FINDING A SOURCE OF INSPIRATION
If you are loving the idea of designing a room around living coral, the color of the year, the first thing you need to do is find a source of inspiration that includes the color! Because I am a designer and I love fabrics, I am going to show you four color palettes based on fabrics from some of my favorite textile designers. But you could use anything for inspiration. A photo of nature that includes the color living coral would do. Find an image you really love with more than one color.
Next you will analyze your inspiration image and determine the proportion of each color in it. If you love the image you can use it as a way to determine the amount of each color to use in your palette and your space.
Below are four very different color palettes, all featuring some amount of coral. Each palette has it’s own personality from the bold and complex to the more simple palette. I hope you find these mixes and the way we’ve approached this inspiring.
This color palette based on Christopher Farr’s fabric Carnival is has two neutrals and three other colors. The fabric seems evenly balanced between coral and gray blue with an accent of teal. What I love about this is all of the work of how to balance the color in your space has been done. Just use the neutrals for the largest surfaces and pieces of furniture and have the smallest accents in teal.
In this palette the walls and major seating pieces in your room would be the neutral tones, and you might have a pair of chairs in living coral, color of the year or a stripe that combines the soft blue gray and living coral. Then accessories and pillows could be any of the accent colors with the fewest amount of the deep teal.
Seema Krish uses color in a more restrained way. Even in proportion and with fewer colors her Chowpatty fabric inspires a simpler color palette. While there are fewer colors, the combination of colors is unexpected and would create a lively interior.
You can see that again, the grounding force in the room you might design around this color palette would be neutral. Then each of the accent colors, the green, purple and living coral, color of the year, would be used in nearly equal amounts throughout the room. If a sofa was living coral, then a pair of chairs would be green, for example.
Mally Skok designs textiles influenced by her world travels. The color palette, I developed based on her Emmie fabric is rich and varied with a grounding blue. Notice the coral is a smaller note than the golden color.
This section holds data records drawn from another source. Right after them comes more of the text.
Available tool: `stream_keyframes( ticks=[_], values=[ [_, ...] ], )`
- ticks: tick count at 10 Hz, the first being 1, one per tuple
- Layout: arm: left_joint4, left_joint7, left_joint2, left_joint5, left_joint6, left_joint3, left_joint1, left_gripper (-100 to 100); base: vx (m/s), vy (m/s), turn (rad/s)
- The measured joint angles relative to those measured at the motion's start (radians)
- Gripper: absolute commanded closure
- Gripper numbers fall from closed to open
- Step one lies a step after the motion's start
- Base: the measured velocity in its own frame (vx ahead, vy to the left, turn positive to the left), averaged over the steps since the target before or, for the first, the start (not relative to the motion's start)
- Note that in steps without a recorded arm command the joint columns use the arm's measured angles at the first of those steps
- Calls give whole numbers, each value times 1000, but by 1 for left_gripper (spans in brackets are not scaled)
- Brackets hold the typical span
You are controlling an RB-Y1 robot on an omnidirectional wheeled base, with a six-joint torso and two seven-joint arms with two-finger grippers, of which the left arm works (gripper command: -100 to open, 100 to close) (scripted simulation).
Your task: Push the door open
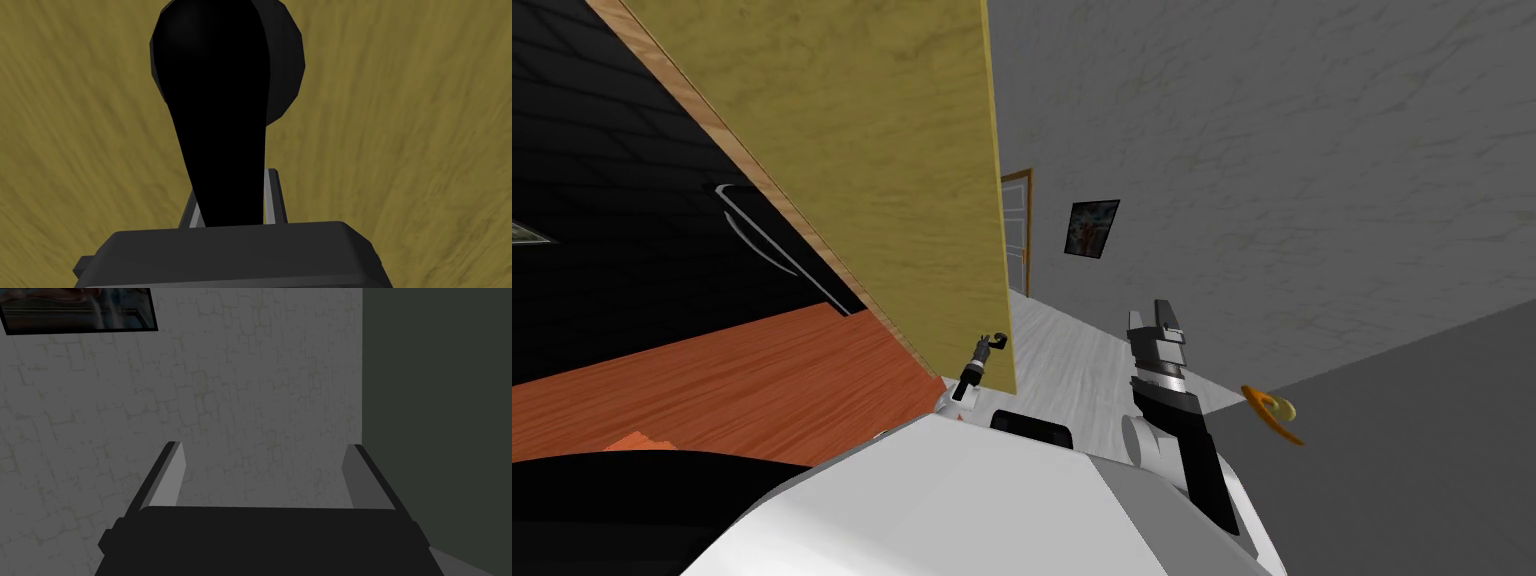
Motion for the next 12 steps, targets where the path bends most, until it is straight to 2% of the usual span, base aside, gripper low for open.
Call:
stream_keyframes(
  ticks=[4, 5, 7, 8, 9, 10, 12],
  values=[
    [1, -7, 3, 11, 5, 20, 9, 100, 181, -41, 41],
    [19, -9, 5, 16, -2, 28, -2, 100, 205, -56, 42],
    [28, -19, 4, 27, -8, 47, -8, 100, 209, -55, 45],
    [23, -25, 3, 32, -7, 57, -6, 100, 191, -57, 47],
    [-6, -28, 1, 36, 4, 64, 11, 100, 165, -84, 56],
    [12, -33, 4, 43, -2, 76, 0, 100, 191, -83, 69],
    [-2, -39, 5, 55, 7, 97, 15, 100, 197, -56, 67]
  ],
)
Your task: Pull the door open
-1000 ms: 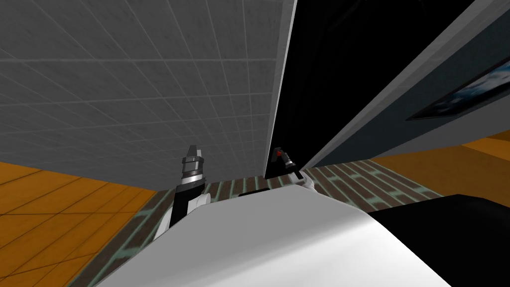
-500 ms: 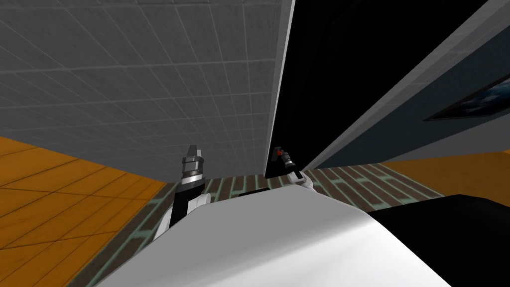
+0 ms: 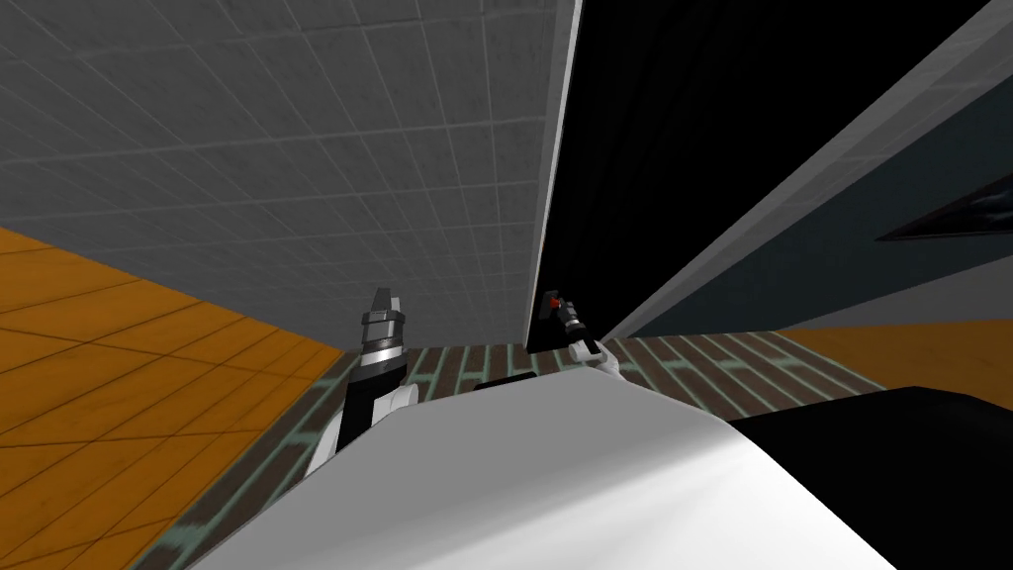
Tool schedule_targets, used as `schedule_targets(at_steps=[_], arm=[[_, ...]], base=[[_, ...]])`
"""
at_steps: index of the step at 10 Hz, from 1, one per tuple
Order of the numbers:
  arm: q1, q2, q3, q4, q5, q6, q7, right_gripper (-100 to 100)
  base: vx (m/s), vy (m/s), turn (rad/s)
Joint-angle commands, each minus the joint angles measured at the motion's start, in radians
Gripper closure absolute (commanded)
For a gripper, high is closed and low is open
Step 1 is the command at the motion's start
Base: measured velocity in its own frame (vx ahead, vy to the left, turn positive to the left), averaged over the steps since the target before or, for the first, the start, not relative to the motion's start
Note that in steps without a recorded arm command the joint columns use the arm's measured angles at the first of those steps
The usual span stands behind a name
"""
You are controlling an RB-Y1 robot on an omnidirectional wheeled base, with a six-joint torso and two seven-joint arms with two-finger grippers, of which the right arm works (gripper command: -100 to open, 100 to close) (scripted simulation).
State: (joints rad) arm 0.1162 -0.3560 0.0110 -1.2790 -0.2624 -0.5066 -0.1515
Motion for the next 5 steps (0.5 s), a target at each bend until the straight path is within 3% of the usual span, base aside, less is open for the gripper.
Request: schedule_targets(at_steps=[1,2,4,5], arm=[[-0.017,0.01,0.02,-0.014,-0.05,-0.003,-0.05,100],[-0.017,0.01,0.02,-0.014,-0.057,-0.003,-0.058,100],[-0.024,0.013,0.033,-0.015,-0.128,0.009,-0.121,100],[-0.024,0.013,0.033,-0.015,-0.134,0.009,-0.13,100]], base=[[-0.081,-0.052,0.147],[-0.062,-0.044,0.09],[-0.078,-0.043,0.129],[-0.064,-0.032,0.057]])
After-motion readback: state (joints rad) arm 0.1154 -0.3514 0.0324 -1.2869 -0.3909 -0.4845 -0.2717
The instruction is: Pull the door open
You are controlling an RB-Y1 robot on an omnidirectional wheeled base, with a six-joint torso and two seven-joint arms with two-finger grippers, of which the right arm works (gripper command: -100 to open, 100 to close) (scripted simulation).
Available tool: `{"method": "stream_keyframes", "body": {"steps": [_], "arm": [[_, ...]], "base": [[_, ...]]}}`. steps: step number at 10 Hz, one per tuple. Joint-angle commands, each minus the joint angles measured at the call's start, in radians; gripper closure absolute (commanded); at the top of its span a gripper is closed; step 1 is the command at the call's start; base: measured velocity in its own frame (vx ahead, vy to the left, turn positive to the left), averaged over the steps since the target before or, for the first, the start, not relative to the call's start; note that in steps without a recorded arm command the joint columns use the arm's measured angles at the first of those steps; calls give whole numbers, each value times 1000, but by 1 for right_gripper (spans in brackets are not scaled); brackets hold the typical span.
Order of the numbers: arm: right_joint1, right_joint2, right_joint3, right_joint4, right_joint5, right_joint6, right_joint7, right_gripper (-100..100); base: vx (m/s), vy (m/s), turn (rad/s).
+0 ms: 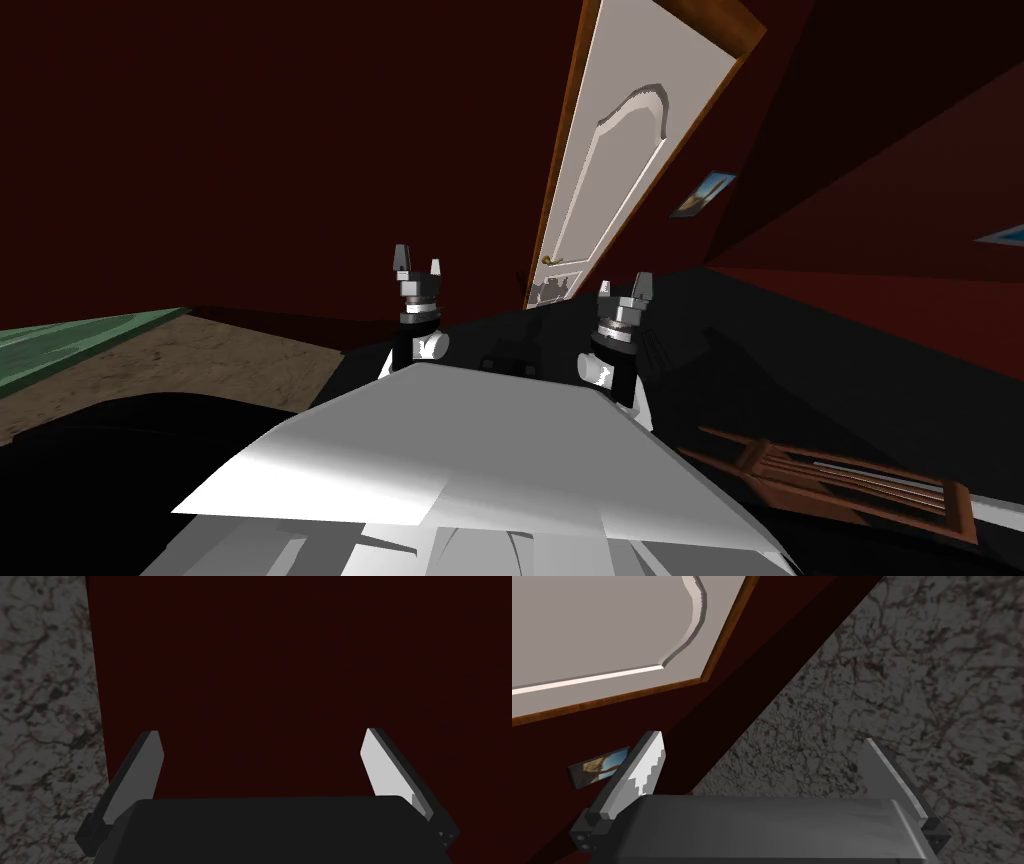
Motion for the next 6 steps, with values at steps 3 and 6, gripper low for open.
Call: {"method": "stream_keyframes", "body": {"steps": [3,6], "arm": [[-21,-21,2,73,-4,-11,-10,-100],[-41,-39,4,141,-7,-22,-20,-100]], "base": [[73,-38,87],[79,-43,79]]}}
In this color palette your walls and ceiling might be white with a sofa in gold, a pair of chairs in a fabric with a navy background with a floral print in living coral, light teal and gold would be a nice way of replicating the color balance in this inspiration fabric.
And finally, an extremely complex palette based on this beautifully woven fabric, Amaya by Pollack Associates. This complex palette could allow you to include small bits of red and terra cotta within your room. I love the idea of a low tone like the steel gray as a foil for the living coral.
This more complex color palette would allow you to incorporate a rugs and fabrics in a mix of prints with many colors.